TASK DETAILS - Can you pull out each line of the data below that includes the word "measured"?

### RECORDED INFORMATION

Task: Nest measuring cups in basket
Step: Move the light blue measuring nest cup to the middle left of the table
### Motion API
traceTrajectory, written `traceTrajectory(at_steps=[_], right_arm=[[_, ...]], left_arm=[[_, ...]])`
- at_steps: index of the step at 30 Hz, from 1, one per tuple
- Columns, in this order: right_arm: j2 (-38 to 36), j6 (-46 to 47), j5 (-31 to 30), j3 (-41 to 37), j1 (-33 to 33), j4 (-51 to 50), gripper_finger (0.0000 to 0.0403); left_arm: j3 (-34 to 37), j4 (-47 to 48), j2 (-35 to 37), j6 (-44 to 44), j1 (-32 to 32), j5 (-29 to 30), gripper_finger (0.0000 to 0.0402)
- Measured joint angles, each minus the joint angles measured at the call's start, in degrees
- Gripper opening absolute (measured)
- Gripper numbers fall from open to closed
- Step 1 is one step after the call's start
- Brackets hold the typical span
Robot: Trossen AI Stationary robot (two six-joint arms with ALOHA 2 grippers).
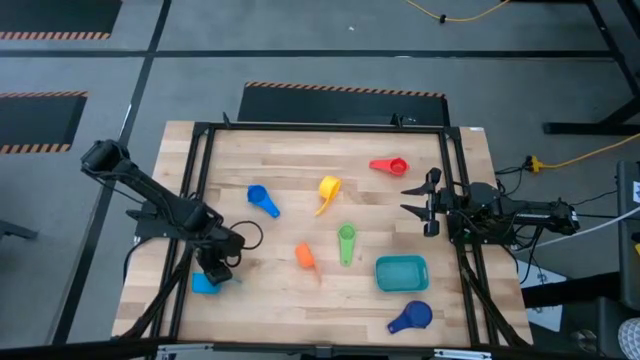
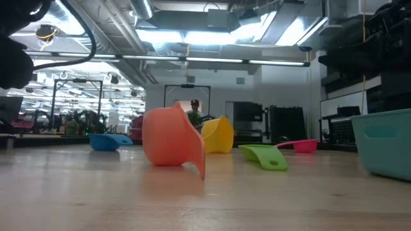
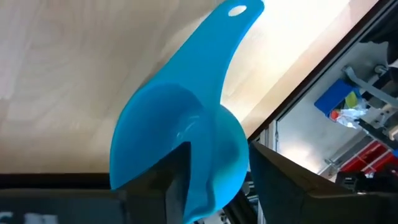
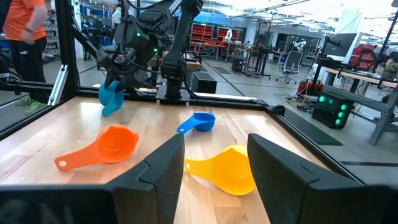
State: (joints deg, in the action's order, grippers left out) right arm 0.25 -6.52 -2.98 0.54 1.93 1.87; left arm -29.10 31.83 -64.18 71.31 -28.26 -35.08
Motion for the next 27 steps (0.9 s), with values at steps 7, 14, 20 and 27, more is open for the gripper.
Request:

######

THE ANSWER -
- Measured joint angles, each minus the joint angles measured at the call's start, in degrees
- Gripper opening absolute (measured)

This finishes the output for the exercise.